ACUTE AND SUB-CHRONIC TOXICITY ASSESSMENT OF PYRIDOSTIGMINE BROMIDE 90 MG EXTENDED- ELEASE TABLETS IN EXPERIMENTAL ANIMALS

Purpose: This study aimed to assess the acute and subchronic toxicity of Pyridostigmine bromide 90 mg extended-release tablets in experimental animals. Subjects and methods: Pyridostigmine bromide 90 mg extended-release tablets were prepared complying in-house specifications. Acute oral toxicity (LD50) was determined in white mice using the Litchfield-Wilcoxon method. Subchronic toxicity was assessed in rabbits following OECD guidelines. Results: The acute toxicity study revealed an LD50 of 17.9 mg/kg when Pyridostigmine bromide 90 mg extended-release tablets were orally administered to mice.
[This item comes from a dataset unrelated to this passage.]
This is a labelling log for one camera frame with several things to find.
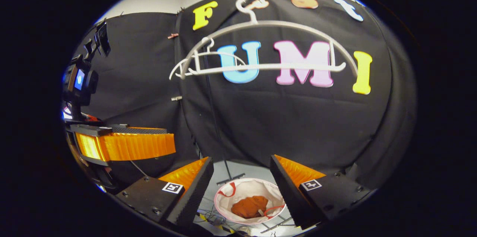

In the subchronic toxicity assessment, rabbits were treated with Pyridostigmine bromide tablets for 28 days. Doses of 7.2 mg/kg/day and 21.6 mg/kg/day showed no significant alterations in hematological parameters (red blood cells, hemoglobin, hematocrit, mean corpuscular volume, white blood cells, platelets), blood biochemical parameters (AST, ALT, total protein, creatinine, urea), and did not cause damage to the histopathology of the liver, spleen, and kidneys in rabbits. However, the dose of 21.6 mg/kg/day resulted in a statistically significant difference in rabbit weight gain compared to those administered a dose of 7.2 mg/kg/day and those in the control group.